Start of Block
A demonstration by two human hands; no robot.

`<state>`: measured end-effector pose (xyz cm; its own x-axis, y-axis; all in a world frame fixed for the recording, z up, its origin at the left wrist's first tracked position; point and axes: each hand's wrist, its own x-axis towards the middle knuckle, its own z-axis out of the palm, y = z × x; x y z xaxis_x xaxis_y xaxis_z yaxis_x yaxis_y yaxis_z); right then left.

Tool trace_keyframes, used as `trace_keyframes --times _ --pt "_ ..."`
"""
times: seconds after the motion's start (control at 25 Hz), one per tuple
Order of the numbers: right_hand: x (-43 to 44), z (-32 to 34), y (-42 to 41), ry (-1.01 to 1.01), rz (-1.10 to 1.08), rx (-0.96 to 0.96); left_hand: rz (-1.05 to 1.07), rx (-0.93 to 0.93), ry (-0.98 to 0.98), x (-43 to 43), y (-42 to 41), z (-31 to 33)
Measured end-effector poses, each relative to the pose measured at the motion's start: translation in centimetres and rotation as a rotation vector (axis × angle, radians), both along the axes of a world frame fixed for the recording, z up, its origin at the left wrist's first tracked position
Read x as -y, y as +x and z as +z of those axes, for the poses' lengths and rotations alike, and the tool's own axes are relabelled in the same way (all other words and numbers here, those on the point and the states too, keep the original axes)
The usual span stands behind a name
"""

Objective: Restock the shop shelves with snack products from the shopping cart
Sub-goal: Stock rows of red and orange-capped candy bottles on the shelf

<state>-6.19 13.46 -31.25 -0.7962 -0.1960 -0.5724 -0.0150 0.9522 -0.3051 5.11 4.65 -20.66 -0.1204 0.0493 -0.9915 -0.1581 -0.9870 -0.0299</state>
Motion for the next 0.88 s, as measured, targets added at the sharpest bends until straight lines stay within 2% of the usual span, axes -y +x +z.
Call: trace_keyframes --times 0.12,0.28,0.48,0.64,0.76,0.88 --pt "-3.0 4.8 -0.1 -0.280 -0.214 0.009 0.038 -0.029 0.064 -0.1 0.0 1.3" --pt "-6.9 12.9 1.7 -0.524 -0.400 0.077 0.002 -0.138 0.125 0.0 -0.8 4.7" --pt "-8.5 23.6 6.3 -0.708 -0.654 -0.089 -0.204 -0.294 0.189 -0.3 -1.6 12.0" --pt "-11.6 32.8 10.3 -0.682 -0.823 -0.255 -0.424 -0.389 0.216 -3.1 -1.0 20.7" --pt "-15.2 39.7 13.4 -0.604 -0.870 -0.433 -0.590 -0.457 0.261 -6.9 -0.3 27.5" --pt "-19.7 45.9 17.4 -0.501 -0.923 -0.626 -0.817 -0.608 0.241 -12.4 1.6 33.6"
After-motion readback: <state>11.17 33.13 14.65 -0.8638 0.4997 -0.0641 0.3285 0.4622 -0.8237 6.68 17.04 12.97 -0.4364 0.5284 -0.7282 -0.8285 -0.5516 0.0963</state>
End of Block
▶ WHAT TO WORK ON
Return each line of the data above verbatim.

▶ REPLY TO THE EXERCISE
A demonstration by two human hands; no robot.

`<state>`: measured end-effector pose (xyz cm; its own x-axis, y-axis; all in a world frame fixed for the recording, z up, its origin at the left wrist's first tracked position; point and axes: each hand's wrist, its own x-axis towards the middle knuckle, its own z-axis out of the palm, y = z × x; x y z xaxis_x xaxis_y xaxis_z yaxis_x yaxis_y yaxis_z); right then left.

Tool trace_keyframes, used as `trace_keyframes --times _ --pt "_ ..."`
"""
times: seconds after the motion's start (control at 25 Hz), one per tuple
Order of the numbers: right_hand: x (-43 to 44), z (-32 to 34), y (-42 to 41), ry (-1.01 to 1.01), rz (-1.10 to 1.08), rx (-0.96 to 0.96); left_hand: rz (-1.05 to 1.07), rx (-0.93 to 0.93), ry (-0.98 to 0.98), x (-43 to 43), y (-42 to 41), z (-31 to 33)
Measured end-effector poses, each relative to the pose measured at the motion's start: translation in centimetres and rotation as a rotation vector (axis × angle, radians), both along the axes of a world frame fixed for the recording, z up, its origin at the left wrist's first tracked position
Read x as -y, y as +x and z as +z of those axes, for the poses' lengths and rotations alike, and the tool's own axes are relabelled in the same way (all other words and numbers here, those on the point and the states too, keep the original axes)
The usual span stands behind a name
"""

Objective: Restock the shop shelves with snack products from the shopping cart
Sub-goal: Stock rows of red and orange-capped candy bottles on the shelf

<state>-6.19 13.46 -31.25 -0.7962 -0.1960 -0.5724 -0.0150 0.9522 -0.3051 5.11 4.65 -20.66 -0.1204 0.0493 -0.9915 -0.1581 -0.9870 -0.0299</state>
Motion for the next 0.88 s, as measured, targets added at the sharpest bends until straight lines stay within 2% of the usual span, axes -y +x +z.
Call: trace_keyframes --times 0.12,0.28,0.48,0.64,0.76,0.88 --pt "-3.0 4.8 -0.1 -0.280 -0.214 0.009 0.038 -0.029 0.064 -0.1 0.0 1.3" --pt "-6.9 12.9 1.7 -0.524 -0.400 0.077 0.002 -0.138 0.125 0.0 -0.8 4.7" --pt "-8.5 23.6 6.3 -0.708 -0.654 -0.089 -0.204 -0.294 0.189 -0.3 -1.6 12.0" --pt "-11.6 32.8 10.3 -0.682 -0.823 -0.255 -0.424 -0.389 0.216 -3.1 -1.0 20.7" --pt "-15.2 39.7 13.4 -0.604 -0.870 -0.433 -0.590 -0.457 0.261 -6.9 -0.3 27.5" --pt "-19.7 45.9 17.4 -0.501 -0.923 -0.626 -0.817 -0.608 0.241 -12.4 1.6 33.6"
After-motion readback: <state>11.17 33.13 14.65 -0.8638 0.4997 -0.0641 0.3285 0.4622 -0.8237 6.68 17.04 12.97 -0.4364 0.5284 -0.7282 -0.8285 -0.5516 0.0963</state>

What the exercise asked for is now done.